Assignment: Which lines below include "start"? Copy them all.

Data section:
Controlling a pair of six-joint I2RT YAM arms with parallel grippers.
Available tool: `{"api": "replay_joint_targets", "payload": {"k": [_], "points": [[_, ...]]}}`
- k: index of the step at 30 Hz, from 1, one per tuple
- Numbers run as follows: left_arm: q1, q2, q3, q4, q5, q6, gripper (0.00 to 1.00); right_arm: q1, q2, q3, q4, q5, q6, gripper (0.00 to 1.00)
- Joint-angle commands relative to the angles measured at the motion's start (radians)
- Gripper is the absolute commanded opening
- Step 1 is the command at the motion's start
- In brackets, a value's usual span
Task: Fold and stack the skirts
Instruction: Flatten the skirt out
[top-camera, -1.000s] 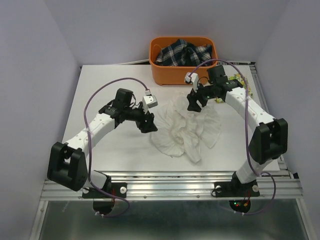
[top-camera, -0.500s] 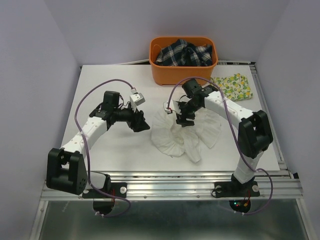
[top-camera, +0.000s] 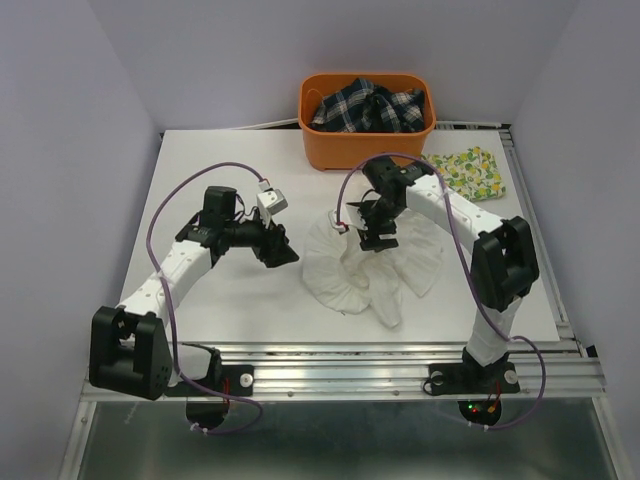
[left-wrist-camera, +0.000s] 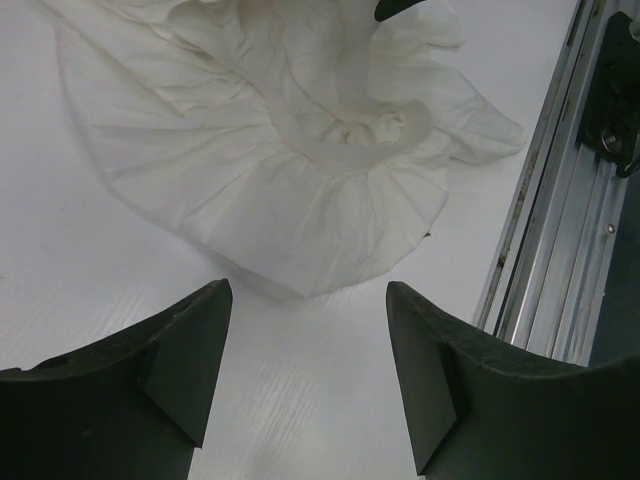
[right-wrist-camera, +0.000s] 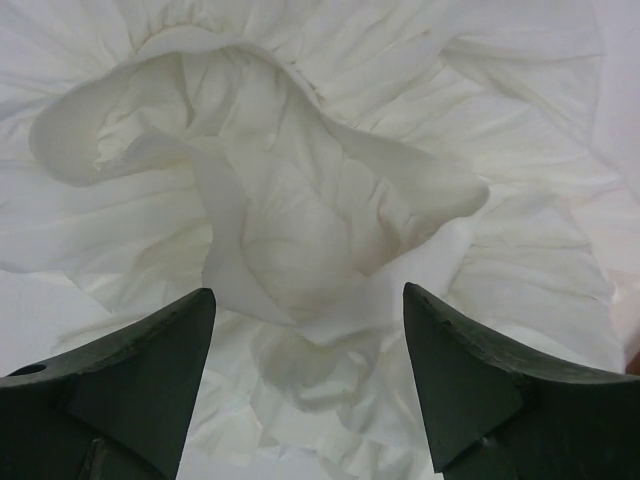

Answer to the problem:
- Joint-angle commands relative to the angles measured at the motion's start (radians)
- Step 1 is the command at the motion's start

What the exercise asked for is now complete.